Em entrevista à Pais&Filhos, Hugo contou um pouco sobre o privilégio de receber o tão esperado imunizante junto da avó. “Eu moro com meus avós desde bem pequeno e, infelizmente, acabei perdendo meu avô no ano passado por outras complicações. Fiquei super feliz ao descobrir que iria me vacinar ao lado da minha avó. Meus avós me construíram, me moldaram, e compartilhar isso com ela (que permanece fisicamente comigo) é um baita privilégio!”, conta.

Além dele e da avó, outros integrantes da família também receberam a vacina, mas em dias diferentes. “Toda a minha família já foi imunizada com a primeira dose. Meus avós paternos, que têm mais de 75 anos, foram vacinados já na primeira semana do Projeto”, explica.

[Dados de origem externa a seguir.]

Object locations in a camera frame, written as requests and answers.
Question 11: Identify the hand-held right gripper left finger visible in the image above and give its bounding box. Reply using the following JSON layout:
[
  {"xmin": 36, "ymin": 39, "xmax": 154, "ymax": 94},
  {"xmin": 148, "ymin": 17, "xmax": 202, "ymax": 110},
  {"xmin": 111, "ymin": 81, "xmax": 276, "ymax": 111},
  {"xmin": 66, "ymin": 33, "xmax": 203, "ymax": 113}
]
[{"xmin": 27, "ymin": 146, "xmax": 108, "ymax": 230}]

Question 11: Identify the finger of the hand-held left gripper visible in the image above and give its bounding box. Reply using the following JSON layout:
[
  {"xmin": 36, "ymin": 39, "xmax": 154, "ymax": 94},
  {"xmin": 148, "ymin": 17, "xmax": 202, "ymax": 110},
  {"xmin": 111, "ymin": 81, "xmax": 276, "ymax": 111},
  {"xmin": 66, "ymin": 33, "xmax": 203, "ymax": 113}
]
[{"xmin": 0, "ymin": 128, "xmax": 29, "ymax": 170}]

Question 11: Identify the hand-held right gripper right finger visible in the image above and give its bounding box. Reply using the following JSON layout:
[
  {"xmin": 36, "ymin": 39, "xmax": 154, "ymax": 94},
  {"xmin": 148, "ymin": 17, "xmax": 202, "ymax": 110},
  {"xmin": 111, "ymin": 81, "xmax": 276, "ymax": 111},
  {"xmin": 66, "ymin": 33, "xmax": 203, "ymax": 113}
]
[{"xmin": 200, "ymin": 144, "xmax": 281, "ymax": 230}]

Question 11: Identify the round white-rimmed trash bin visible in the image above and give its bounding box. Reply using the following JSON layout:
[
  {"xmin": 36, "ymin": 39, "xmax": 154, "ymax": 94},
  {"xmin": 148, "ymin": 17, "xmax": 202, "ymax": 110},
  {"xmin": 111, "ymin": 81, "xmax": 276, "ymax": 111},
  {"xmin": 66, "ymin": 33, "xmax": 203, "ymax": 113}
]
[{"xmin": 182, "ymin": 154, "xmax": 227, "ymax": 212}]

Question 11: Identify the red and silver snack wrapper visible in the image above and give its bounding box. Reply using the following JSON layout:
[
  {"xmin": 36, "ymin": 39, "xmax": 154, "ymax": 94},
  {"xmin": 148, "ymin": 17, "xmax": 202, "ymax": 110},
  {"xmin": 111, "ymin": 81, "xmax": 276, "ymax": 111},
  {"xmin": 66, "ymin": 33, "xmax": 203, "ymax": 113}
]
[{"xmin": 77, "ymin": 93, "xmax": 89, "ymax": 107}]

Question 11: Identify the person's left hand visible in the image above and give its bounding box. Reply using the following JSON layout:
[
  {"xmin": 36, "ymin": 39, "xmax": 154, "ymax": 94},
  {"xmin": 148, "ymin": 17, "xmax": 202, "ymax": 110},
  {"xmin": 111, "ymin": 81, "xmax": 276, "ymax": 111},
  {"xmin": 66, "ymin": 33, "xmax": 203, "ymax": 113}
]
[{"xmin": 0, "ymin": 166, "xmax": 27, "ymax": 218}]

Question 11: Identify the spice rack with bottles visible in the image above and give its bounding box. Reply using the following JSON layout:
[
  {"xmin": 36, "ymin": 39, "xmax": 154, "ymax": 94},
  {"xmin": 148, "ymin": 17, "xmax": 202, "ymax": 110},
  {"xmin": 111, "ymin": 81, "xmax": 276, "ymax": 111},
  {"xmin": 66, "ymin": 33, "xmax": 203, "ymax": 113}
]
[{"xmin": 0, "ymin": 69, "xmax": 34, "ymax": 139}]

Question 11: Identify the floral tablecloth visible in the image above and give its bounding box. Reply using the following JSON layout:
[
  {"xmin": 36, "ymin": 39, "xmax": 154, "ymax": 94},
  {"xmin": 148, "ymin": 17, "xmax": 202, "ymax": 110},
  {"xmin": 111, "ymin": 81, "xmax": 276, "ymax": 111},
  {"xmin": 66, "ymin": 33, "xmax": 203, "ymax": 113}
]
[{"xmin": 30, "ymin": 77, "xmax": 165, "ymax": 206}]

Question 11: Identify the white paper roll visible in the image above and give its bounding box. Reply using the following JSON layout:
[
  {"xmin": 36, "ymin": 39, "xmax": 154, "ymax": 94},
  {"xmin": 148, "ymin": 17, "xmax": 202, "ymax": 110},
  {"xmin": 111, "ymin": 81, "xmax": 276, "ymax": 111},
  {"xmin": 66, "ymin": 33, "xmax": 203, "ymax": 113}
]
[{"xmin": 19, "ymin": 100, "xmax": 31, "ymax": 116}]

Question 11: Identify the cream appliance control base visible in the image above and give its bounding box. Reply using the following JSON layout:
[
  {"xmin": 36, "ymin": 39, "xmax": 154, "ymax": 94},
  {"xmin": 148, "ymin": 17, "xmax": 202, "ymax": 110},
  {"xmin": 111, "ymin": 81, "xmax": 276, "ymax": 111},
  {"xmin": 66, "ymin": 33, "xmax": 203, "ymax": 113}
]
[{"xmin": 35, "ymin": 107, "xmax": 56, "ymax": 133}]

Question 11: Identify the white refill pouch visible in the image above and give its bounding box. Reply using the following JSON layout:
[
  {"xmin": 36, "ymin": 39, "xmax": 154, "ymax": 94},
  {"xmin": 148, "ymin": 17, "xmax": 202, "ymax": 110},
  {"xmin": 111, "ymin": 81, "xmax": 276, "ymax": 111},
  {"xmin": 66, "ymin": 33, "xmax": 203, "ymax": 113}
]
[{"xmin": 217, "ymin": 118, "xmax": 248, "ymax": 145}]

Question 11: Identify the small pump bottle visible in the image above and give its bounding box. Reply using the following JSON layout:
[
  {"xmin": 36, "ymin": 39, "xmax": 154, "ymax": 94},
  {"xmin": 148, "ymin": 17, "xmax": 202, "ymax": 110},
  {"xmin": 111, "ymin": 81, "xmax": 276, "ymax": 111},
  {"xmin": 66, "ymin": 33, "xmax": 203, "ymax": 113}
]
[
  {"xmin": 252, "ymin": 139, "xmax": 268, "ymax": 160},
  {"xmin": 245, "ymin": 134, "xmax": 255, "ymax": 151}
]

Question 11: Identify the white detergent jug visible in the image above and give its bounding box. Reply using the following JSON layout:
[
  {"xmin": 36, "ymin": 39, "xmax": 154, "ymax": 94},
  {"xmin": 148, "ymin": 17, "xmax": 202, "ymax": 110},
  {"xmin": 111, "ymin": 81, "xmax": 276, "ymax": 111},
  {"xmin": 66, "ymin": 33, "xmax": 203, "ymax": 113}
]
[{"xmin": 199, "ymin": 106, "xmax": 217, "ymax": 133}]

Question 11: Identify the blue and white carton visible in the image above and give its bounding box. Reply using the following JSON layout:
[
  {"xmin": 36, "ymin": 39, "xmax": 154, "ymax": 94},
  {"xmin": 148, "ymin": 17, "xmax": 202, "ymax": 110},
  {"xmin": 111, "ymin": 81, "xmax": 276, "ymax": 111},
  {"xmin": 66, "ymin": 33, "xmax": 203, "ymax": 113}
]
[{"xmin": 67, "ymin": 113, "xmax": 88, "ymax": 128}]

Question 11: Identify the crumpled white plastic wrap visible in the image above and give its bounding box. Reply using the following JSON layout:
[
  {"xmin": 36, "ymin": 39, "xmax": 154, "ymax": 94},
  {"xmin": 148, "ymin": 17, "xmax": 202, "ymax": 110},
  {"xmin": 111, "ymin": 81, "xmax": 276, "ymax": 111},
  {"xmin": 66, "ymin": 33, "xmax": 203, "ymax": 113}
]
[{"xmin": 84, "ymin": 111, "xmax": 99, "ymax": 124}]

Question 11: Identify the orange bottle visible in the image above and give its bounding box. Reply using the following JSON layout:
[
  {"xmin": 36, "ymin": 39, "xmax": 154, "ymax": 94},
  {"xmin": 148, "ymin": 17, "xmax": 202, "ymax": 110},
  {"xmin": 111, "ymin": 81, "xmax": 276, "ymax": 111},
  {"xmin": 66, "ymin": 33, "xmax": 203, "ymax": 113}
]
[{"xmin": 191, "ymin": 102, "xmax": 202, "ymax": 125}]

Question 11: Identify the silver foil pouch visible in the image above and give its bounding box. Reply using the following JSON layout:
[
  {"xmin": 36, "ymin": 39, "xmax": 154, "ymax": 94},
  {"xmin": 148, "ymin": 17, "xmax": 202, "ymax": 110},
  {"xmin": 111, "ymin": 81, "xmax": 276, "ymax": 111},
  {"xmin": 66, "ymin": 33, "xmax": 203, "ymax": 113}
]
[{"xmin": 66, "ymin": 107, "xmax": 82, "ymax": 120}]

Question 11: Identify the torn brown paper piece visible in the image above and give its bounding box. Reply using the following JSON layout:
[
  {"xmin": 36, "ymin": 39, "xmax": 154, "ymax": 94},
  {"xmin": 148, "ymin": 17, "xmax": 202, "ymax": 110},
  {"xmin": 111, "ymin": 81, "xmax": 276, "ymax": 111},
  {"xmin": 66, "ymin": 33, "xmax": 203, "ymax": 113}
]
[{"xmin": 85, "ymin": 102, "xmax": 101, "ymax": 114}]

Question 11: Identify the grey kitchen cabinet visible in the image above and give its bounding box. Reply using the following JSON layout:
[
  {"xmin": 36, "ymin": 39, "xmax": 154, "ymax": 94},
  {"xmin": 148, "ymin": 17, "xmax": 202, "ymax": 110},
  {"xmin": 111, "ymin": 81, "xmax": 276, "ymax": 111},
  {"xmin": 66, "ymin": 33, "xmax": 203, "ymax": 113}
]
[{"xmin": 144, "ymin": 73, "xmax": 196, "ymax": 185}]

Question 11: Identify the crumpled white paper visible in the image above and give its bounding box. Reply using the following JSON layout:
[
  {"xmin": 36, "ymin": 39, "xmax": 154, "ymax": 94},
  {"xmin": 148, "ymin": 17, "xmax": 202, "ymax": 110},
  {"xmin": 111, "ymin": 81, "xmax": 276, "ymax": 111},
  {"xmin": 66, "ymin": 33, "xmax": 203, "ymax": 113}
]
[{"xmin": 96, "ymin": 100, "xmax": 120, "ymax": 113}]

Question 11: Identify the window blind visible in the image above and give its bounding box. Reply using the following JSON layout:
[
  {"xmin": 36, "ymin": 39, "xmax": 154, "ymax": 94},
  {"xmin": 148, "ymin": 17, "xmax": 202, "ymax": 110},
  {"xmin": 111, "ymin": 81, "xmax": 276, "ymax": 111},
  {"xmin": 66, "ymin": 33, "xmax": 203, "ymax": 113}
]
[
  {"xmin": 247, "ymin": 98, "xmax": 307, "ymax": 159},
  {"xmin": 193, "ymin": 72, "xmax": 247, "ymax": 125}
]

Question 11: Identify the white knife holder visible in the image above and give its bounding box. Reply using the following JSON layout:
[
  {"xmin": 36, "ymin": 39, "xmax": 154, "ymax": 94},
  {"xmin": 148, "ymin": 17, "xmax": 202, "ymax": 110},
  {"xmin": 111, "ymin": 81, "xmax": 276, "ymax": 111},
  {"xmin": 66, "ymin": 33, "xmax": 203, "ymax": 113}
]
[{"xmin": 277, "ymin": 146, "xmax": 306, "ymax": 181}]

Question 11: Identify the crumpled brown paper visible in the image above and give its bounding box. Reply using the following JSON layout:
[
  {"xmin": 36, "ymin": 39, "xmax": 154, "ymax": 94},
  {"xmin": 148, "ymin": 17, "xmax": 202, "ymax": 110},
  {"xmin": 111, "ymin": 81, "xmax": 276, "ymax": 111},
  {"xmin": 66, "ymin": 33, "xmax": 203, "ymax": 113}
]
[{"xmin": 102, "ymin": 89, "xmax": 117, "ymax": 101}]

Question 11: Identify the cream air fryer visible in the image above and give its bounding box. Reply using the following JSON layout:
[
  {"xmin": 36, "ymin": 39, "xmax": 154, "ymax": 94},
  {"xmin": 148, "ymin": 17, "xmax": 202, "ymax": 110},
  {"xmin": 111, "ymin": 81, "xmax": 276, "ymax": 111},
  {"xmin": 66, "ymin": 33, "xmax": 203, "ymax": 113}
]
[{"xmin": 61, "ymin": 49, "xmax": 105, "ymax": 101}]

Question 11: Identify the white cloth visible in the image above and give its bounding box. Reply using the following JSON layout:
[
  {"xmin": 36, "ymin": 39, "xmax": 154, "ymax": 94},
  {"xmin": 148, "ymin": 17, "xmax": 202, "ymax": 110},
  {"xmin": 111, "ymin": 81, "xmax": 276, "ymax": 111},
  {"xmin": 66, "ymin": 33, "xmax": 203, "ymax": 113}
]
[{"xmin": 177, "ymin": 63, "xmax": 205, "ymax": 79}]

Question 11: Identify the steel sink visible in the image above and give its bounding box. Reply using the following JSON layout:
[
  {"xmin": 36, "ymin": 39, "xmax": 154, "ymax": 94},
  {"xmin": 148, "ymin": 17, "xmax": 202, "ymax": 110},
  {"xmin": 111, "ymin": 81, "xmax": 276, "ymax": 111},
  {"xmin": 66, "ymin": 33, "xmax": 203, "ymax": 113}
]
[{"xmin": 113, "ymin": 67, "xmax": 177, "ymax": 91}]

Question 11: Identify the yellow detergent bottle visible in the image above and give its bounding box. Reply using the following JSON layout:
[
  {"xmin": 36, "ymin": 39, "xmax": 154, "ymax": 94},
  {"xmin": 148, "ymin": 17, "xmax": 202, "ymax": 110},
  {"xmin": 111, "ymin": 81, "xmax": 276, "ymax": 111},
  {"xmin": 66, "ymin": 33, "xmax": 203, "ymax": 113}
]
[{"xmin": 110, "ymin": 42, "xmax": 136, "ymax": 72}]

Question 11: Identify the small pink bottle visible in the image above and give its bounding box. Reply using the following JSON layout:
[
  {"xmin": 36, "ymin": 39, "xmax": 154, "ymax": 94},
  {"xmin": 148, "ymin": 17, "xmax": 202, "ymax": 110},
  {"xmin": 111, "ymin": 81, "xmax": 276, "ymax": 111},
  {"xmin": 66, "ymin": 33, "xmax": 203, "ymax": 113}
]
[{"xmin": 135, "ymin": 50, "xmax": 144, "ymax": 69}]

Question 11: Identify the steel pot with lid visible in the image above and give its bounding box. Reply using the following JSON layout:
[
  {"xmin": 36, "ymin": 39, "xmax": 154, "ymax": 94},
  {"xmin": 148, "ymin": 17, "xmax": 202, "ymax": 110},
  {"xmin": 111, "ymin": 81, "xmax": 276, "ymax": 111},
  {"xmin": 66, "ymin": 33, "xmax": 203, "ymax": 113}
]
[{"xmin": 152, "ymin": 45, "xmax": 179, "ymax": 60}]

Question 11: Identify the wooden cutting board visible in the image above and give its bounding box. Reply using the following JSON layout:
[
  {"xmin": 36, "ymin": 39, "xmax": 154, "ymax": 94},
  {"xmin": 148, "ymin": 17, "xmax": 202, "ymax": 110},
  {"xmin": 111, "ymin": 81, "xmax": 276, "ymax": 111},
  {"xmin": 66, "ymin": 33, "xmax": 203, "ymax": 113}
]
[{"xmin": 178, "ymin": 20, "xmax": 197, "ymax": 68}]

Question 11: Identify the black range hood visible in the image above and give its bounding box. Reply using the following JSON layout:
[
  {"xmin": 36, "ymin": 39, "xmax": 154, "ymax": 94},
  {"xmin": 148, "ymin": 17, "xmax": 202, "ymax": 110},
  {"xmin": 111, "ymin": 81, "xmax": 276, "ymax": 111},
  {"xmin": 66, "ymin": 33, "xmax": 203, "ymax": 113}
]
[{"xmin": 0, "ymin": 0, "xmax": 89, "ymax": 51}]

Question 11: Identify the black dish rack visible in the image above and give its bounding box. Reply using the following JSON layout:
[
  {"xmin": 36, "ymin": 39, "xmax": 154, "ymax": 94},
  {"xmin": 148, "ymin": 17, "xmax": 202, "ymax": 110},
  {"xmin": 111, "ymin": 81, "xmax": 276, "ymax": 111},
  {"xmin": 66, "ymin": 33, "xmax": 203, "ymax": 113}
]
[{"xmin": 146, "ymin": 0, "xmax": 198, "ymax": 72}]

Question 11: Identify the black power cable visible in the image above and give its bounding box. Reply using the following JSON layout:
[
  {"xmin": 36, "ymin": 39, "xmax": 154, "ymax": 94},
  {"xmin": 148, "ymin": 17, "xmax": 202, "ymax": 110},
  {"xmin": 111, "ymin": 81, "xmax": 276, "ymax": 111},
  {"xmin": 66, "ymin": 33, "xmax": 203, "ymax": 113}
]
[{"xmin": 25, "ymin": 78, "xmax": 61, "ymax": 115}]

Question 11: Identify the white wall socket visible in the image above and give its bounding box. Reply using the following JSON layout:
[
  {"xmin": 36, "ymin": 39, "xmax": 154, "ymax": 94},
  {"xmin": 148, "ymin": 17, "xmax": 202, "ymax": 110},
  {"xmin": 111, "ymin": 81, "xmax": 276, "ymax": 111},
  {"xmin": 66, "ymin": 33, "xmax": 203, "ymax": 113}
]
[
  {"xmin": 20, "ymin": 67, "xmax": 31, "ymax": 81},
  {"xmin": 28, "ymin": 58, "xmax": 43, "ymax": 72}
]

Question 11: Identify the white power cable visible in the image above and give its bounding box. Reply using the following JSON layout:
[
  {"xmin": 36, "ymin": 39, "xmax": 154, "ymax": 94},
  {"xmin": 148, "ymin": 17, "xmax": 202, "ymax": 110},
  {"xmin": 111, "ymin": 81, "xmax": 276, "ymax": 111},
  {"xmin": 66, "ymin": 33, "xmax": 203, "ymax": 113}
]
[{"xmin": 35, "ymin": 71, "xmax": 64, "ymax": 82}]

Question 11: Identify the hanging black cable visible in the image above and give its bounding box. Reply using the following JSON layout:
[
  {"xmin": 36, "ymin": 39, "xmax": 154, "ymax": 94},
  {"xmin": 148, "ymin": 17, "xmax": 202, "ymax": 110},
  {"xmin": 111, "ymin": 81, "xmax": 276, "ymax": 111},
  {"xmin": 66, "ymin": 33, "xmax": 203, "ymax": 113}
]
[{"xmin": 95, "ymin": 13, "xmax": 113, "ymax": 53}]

O estudante de jornalismo conta que, para ele, família é tudo e poder compartilhar esse momento com pessoas tão importantes foi algo inesquecível. “Eu acredito muito no poder dos laços familiares e valorizo muito os meus. Os que construí e os que resgatei. Sempre compartilhei muitos momentos bons com a minha família, e, agora, adiciono a vacina à lista”, conta.

Jovem relata a emoção de receber a vacina da Covid junto com a avó (Foto: arquivo pessoal)

Para Hugo, muito além de um ato de amor, a vacinação é uma demonstração de preocupação com o próximo. “Mais do que carinho com o próximo, vacinar-se é um ato coletivo. É uma demonstração de preocupação, uma ressalva de que estamos juntos e de que, só assim, sairemos dessa”, completa.

Entenda mais sobre o projeto de vacinação em massa de Serrana

Hugo e a avó, Maria, só conseguiram concretizar essa memória juntos devido ao projeto do Instituto Butantan de vacinação em massa da cidade de Serrana, no interior de São Paulo. De acordo com o Instituto Brasileiro de Geografia e Estatística (IBGE), o município tem 45.844 habitantes e irá receber doses suficientes da CoronaVac para atender toda a população. O projeto, que começou no dia 17 de fevereiro, dividiu a cidade em alguns grupos, de acordo com a localização da casa dos moradores.  “A cidade foi dividida em 4 regiões por cores: verde, amarelo, cinza e azul, e cada cor tem uma data de imunização. Eu fiquei na cor cinza e consegui me vacinar com a primeira dose na quarta-feira, 3 de março”, explica Hugo.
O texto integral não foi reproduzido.